En 1910 Ivánov era lo que se suele llamar un escritor prometedor, del que se esperaban grandes cosas, pero Odoevski y Lazhéchnikov, como moldes a imitar, ya no daban para más y la producción artística de Ivánov sufrió un parón o, depende de la óptica, un hundimiento, del que no lo pudo sacar ni siquiera la nueva mezcla que intentó in extremis: mezclar al hoffmaniano Odoevski y al fan de Walter Scott Lazhéchnikov con la estrella ascendente de Gorki. Sus relatos, tuvo que aceptarlo, ya no interesaban, y su economía, pero más su orgullo, se resintió por ello. Hasta la revolución de octubre Ivánov trabajó esporádicamente en revistas científicas, en revistas agrícolas, como corrector de pruebas, como vendedor de bombillas eléctricas, como ayudante en un bufete de abogados, sin descuidar sus trabajos en el partido, en donde hacía prácticamente todo lo que hiciera falta, desde redactar e imprimir panfletos hasta conseguir papel y servir de enlace con los escritores afines y con algunos compañeros de viaje. Y todo lo hizo sin quejarse ni abandonar sus inveteradas costumbres: la visita diaria a los locales donde se reunía la bohemia moscovita y el vodka.
El triunfo de la revolución no mejoró sus expectativas literarias ni laborales, más bien al contrario, el trabajo se duplicó y en no pocas ocasiones se triplicó y a veces hasta se cuadruplicó, pero Ivánov cumplió con su deber sin quejarse. Un día le pidieron un relato cuyo tema debía versar sobre la vida en Rusia en el año 1940. En tres horas Ivánov escribió su primer cuento de ciencia ficción.
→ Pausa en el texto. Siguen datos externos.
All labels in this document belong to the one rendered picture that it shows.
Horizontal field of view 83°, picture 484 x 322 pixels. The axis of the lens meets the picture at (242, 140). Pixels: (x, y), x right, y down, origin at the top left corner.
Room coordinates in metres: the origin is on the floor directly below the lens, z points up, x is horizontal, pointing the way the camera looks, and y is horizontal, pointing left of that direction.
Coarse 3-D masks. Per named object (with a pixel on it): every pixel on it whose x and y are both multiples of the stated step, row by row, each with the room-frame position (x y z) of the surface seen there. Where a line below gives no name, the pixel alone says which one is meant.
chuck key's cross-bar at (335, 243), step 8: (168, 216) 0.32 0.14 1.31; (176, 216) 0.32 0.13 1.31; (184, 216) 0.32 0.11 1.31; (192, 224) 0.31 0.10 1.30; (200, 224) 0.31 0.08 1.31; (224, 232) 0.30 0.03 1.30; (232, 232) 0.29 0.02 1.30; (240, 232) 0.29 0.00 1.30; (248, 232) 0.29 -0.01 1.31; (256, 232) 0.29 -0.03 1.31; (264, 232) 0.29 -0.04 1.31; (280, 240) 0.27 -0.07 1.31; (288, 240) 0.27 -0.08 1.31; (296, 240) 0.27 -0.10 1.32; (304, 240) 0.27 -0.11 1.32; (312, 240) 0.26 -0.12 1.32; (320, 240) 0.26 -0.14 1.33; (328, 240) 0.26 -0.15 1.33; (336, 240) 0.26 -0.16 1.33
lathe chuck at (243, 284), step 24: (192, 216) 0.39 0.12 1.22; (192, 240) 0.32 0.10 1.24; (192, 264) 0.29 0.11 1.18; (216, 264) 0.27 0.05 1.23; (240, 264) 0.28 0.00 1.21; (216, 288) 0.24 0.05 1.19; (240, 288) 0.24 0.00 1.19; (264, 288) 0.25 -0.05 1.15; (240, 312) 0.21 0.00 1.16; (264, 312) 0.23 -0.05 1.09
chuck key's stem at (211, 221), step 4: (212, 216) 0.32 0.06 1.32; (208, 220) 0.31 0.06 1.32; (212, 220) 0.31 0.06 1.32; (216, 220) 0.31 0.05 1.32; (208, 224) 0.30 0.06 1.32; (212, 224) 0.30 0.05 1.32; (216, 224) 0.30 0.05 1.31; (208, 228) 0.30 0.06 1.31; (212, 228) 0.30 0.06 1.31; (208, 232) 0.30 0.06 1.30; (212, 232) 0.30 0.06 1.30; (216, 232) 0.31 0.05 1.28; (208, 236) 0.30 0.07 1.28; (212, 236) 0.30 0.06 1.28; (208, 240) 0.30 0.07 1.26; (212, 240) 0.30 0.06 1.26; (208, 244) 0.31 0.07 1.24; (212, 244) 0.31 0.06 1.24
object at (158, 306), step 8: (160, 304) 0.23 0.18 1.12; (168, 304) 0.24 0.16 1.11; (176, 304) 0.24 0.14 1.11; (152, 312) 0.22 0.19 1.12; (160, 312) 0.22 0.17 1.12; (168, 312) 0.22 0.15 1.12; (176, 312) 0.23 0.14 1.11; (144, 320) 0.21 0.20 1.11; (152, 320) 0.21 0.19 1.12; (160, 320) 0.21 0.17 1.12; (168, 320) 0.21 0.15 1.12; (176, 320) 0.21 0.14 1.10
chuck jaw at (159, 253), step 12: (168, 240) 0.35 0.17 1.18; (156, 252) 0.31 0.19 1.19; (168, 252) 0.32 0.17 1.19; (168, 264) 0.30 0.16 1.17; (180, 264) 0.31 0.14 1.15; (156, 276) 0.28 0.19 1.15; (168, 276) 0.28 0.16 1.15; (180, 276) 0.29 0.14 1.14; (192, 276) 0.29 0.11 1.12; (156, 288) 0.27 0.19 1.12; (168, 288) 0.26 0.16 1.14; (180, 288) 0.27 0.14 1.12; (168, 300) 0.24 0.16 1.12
Se titulaba El tren de los Urales y un niño, que viajaba en un tren cuya media de velocidad era de doscientos kilómetros, contaba con su propia voz aquello que pasaba ante sus ojos: fábricas relucientes, campos bien trabajados, aldeas nuevas y modélicas constituidas por dos o tres edificios de más de diez pisos, visitadas por alegres delegaciones extranjeras que tomaban buena nota de los progresos logrados para aplicarlos después en sus respectivos países. El niño que viajaba en El tren de los Urales iba a visitar a su abuelo, un excombatiente del ejército rojo que tras haber conseguido un título universitario a una edad impropia para el estudio dirigía un laboratorio dedicado a complicadas investigaciones envueltas en el mayor de los misterios. Mientras salían de la estación tomados de la mano, el abuelo, un tipo enérgico que no aparentaba más de cuarenta años aunque era obvio que tenía muchos más, le contaba al niño algunos de los avances logrados últimamente, pero el nieto, un niño al fin y al cabo, lo obligaba a contarle historias de la revolución y de la guerra contra los blancos y contra la intervención extranjera, algo a lo que el abuelo, un viejo al fin y al cabo, accedía con gusto. Y eso era todo. Su recepción por parte de los lectores fue un acontecimiento.